Шрифт:
— А вон и наш художник! — окликнула его полная тётка в тёмном платке. — Гоша, ты живой-здоровый? А то Пётр Семёныч говорил, совсем плох был.
— Ничего, Марья Кузьминишна, — ответил он, удивляясь тому, как легко имя слетело с губ. Откуда он это знал?
— Слава богу. — Женщина перекрестилась. — А то без тебя скучно стало. Ты хоть краской балуешься, не как остальные — всё про работу да про начальство.

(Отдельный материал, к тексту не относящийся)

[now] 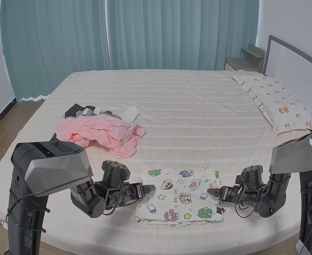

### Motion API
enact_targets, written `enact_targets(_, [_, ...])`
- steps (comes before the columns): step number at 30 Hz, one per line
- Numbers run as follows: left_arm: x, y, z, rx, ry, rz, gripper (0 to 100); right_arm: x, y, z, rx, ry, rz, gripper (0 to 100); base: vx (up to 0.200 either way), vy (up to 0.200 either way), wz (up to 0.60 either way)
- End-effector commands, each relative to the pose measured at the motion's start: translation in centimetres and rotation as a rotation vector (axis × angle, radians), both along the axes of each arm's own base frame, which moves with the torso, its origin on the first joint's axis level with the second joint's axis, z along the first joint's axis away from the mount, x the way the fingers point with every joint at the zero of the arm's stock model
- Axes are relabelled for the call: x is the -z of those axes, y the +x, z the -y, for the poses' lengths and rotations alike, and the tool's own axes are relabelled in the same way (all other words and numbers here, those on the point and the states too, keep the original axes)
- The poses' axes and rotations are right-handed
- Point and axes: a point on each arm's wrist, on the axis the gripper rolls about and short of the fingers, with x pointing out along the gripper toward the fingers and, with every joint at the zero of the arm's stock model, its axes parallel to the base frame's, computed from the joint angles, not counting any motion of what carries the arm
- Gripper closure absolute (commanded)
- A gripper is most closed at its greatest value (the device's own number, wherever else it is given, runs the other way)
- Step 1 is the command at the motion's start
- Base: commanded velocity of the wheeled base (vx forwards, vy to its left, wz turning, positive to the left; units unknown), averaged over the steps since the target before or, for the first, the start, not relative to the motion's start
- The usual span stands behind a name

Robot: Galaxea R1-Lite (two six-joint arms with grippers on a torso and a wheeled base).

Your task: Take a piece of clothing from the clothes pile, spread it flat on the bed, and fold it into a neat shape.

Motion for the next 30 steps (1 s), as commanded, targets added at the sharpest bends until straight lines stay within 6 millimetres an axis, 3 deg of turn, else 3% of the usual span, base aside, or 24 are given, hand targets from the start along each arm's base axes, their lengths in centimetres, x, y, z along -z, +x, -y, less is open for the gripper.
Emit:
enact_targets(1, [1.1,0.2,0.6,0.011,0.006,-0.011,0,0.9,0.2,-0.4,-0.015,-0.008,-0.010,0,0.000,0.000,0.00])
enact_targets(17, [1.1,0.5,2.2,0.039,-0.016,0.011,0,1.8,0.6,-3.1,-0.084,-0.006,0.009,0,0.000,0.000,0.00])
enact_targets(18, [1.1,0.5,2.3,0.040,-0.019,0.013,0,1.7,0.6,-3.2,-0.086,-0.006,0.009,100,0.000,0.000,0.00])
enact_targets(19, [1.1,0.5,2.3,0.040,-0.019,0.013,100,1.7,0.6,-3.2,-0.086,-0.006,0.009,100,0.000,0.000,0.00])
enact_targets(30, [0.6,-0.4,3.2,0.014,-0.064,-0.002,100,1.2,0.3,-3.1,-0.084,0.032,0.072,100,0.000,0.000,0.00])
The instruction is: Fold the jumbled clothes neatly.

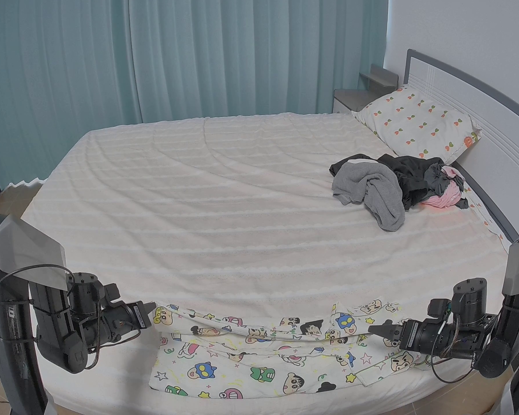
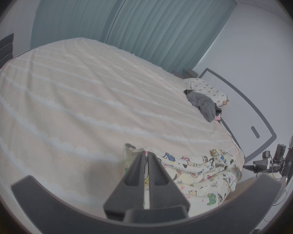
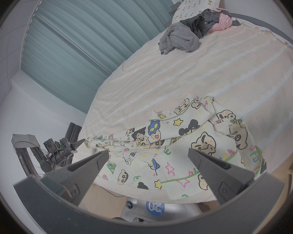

Гоги кивнул и поспешил дальше. На выходе из двора его остановил милиционер — молодой парень с честными глазами и новенькими погонами.
— Документы, — сказал он не очень уверенно.
Гоги машинально полез в карман и нащупал там потрёпанную красноармейскую книжку. Развернул — «Гогенцолер Георгий Валерьевич, 1922 года рождения». Фотография смотрела на него собственным лицом, только моложе.
— Демобилизованный, значит, — пробормотал милиционер, листая документ. — А работаете где?
— В артели, — сказал Гоги, сам не зная откуда взялся ответ. — «Красный художник» называется.
— Понятно. — Милиционер вернул документы. — Идите, товарищ Гогенцолер.
На улице было оживлённо. Мимо проезжали грузовики, автобусы странного вида — высокие, угловатые, совсем не похожие на те, что помнил Гоги. Люди шли по тротуарам неспешно, многие курили. Женщины в тёмных пальто и платках, мужчины в гимнастёрках, кирзачах, кепках. Лица усталые, но не безнадёжные.
У магазина собралась очередь. Гоги подошёл поближе, прислушался к разговорам.
— Говорят, хлеба завезли, — шептала одна женщина другой. — Белого, рижского.
— Ну, хлеба-то всегда есть. А вот масла бы…
— Масло по карточкам. У меня ещё талончик остался с прошлого месяца.
Карточки. Талончики. Гоги вспомнил что-то из учебников истории — послевоенная разруха, нормированное снабжение. Но одно дело читать, другое — видеть собственными глазами.
— Товарищ, вы в очереди? — спросила его пожилая женщина.
— Нет, я просто…
— Тогда не стойте. Видите, люди мёрзнут.
Он отошёл и пошёл дальше по улице. На углу висел громкоговоритель, из которого доносился бравурный марш, потом голос диктора:
«По сообщению ТАСС, строительство Волго-Донского канала идёт с опережением графика. Советские люди самоотверженно трудятся на великой стройке коммунизма…»
Прохожие не обращали на это внимания — видимо, привыкли. А Гоги слушал, завороженный. Эти слова, эти интонации… Он знал их по фильмам, по книгам, но слышать вживую было совсем другое ощущение.
— Гоша! — окликнул его знакомый голос.
Обернулся — навстречу шёл мужчина лет тридцати пяти, в потёртом пальто и кепке. Лицо интеллигентное, очки в тонкой оправе.
— Михаил Борисович, — произнёс Гоги, снова удивляясь собственной памяти.
— Как дела, как здоровье? Пётр Семёныч говорил, совсем плохо было.
— Да ничего, поправляюсь.
— Вот и хорошо. — Михаил Борисович оглянулся по сторонам, подошёл ближе. — Слушай, а у тебя краски есть? Мне нужно вывеску намалевать — открываю мастерскую по ремонту часов. Заплачу, конечно.
— Есть.
— Тогда зайди как-нибудь. Я на Маросейке живу, дом семнадцать, квартира четыре. Только лучше вечером, когда народу меньше.
Михаил Борисович снова оглянулся и быстро пошёл дальше. Гоги проводил его взглядом, размышляя. Почему вечером? Почему оглядывается? Что-то здесь было не так.
Он дошёл до площади, где стоял памятник — солдат с автоматом, у подножия свежие цветы. Надпись: «Воинам, павшим в боях за Родину». Люди проходили мимо, снимая шапки.
На скамейке сидел старик в выцветшей гимнастёрке, без ноги — вместо левой ноги был деревянный протез. Он что-то строгал перочинным ножом, напевая под нос.
— Дядя, а можно спросить? — обратился к нему Гоги.
— Спрашивай, сынок.
— Как вы… как люди живут? После войны, я имею в виду.
Старик поднял голову, внимательно посмотрел на Гоги:
— А ты что, память потерял? Контузило, небось?
— Что-то вроде того.
— Ну что ж, бывает. — Старик отложил работу. — Живём, как можем. Кто работает, кто приспосабливается. Главное — чтобы не трогали. А трогают… — Он махнул рукой. — Недавно Ваську Портного взяли. Говорят, анекдот рассказывал неподходящий.